■ **TASK PROMPT**:
The required output is the line containing "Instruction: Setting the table" and every line after it, transcribed exactly through the end of the data below.

*** DATA FOR ANALYSIS Section Begins ***

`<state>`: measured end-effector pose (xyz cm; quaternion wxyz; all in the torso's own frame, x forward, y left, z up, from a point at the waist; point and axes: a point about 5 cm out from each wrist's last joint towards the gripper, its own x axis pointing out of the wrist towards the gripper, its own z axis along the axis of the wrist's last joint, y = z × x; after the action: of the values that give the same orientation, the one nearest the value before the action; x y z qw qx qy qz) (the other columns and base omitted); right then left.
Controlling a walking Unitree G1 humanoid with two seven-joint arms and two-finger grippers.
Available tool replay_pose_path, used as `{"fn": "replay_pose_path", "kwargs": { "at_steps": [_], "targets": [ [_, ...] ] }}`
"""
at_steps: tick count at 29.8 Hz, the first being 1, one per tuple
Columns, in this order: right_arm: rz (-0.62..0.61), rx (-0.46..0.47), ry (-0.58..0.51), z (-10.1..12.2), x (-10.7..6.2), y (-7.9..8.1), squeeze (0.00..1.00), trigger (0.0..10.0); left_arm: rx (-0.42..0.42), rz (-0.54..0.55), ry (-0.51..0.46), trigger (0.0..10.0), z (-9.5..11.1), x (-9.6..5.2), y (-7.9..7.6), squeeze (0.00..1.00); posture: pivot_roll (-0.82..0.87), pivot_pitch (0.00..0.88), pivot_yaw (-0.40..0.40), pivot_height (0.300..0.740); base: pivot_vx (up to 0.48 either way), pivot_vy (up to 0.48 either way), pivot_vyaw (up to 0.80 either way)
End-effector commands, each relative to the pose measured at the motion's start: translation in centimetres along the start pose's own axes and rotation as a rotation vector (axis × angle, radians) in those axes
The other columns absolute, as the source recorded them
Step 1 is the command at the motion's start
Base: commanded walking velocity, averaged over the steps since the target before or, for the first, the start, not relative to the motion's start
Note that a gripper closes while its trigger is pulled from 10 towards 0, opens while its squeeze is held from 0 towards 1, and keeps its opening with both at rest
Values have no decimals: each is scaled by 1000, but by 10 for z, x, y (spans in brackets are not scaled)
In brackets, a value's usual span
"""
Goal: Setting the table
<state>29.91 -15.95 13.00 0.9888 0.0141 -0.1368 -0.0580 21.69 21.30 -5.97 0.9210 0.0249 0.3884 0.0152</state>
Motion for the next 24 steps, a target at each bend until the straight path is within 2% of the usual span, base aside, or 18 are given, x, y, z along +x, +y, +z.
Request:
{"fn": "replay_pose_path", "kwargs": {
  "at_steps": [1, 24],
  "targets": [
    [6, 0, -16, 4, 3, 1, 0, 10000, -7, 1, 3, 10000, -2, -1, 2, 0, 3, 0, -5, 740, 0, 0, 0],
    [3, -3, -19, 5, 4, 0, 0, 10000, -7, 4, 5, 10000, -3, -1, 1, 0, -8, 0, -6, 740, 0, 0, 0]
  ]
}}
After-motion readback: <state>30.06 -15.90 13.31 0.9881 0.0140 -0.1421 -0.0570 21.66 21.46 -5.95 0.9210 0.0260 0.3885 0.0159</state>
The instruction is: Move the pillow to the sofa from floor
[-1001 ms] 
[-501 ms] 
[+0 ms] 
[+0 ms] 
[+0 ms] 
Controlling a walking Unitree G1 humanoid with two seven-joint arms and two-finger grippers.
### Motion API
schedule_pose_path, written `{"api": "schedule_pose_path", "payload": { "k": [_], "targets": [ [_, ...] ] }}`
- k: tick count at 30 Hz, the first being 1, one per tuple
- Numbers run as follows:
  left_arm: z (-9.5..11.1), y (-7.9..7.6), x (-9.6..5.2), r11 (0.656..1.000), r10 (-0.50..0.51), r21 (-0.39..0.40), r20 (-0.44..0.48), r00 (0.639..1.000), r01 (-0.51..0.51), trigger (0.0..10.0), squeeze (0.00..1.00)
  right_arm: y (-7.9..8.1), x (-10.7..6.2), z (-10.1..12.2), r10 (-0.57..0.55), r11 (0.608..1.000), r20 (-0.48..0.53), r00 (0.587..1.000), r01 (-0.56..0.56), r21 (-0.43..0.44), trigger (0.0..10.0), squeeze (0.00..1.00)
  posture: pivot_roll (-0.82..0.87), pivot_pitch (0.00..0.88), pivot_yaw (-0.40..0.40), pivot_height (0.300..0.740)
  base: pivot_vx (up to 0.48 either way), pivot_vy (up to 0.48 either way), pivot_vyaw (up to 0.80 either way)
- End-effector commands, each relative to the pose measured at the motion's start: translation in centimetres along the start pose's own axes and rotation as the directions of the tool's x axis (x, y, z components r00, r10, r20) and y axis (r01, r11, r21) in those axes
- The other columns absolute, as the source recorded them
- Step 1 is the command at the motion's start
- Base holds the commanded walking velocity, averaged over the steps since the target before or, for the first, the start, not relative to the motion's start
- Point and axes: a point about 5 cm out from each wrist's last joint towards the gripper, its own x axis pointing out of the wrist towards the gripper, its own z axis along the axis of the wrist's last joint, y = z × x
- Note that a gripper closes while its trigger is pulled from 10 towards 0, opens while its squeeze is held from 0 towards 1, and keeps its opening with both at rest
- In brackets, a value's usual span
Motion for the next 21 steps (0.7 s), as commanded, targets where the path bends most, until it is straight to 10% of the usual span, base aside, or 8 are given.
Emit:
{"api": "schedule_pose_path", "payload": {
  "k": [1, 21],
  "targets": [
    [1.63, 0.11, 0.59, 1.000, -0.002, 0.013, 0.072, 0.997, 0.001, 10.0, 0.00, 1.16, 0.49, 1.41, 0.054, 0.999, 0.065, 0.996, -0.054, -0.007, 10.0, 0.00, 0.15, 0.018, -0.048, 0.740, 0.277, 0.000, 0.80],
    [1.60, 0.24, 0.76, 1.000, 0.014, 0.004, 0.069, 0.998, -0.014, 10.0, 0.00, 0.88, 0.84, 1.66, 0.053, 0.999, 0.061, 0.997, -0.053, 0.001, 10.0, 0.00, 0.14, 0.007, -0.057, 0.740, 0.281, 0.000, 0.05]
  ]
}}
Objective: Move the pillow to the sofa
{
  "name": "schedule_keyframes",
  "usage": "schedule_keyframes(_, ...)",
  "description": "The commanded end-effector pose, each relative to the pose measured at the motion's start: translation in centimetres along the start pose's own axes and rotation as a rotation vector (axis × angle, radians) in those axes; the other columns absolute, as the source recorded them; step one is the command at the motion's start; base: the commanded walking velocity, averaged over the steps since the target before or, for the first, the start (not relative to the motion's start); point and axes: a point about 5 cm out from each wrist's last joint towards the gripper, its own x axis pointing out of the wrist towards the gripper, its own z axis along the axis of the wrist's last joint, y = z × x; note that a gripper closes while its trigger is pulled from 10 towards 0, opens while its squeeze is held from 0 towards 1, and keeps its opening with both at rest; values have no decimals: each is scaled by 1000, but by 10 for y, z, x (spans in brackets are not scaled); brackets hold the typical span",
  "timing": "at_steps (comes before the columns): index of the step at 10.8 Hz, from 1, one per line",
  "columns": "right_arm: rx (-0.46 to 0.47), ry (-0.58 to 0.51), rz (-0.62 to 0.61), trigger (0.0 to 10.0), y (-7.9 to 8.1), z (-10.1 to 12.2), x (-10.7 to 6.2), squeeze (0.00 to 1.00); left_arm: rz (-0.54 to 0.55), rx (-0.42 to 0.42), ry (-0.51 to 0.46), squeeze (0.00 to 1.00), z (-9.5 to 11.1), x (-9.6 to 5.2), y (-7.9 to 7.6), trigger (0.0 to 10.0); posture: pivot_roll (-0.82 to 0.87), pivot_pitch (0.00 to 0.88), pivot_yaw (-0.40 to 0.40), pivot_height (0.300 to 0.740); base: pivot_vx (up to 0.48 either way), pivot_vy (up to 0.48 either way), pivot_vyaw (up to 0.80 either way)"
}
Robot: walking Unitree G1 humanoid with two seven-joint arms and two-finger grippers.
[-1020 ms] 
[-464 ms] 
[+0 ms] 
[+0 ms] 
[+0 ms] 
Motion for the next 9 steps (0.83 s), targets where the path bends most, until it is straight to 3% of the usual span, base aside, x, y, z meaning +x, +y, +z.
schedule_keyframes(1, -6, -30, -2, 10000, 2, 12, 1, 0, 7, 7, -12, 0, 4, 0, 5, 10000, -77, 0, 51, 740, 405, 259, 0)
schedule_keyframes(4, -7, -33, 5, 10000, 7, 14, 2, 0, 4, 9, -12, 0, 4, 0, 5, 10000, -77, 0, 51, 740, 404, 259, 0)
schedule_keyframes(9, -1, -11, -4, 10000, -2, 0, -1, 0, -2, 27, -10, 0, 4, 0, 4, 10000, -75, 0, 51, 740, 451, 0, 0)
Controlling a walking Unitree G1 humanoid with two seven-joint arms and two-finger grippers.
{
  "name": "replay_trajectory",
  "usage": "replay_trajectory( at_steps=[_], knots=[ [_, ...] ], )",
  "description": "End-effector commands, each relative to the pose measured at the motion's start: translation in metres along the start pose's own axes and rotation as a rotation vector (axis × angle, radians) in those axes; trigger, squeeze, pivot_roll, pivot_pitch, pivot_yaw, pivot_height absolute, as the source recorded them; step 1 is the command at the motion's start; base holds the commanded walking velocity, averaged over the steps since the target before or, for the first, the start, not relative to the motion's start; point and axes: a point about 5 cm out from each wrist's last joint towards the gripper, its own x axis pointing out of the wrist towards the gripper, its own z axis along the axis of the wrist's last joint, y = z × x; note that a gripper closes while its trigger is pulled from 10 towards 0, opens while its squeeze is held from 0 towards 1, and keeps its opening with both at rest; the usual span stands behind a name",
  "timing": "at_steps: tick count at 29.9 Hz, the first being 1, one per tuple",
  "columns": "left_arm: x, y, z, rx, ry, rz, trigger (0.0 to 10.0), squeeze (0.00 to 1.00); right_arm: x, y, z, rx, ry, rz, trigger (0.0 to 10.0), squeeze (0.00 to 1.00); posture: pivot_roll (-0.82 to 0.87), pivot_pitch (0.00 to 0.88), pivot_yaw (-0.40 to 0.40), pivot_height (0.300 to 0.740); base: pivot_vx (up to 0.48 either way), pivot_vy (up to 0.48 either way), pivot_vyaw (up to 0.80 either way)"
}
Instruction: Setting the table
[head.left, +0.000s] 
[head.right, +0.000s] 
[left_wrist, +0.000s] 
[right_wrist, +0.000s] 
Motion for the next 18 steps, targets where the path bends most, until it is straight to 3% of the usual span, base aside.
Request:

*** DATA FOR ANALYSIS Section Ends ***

■ **TASK SOLUTION**:
Instruction: Setting the table
[head.left, +0.000s] 
[head.right, +0.000s] 
[left_wrist, +0.000s] 
[right_wrist, +0.000s] 
Motion for the next 18 steps, targets where the path bends most, until it is straight to 3% of the usual span, base aside.
Request:

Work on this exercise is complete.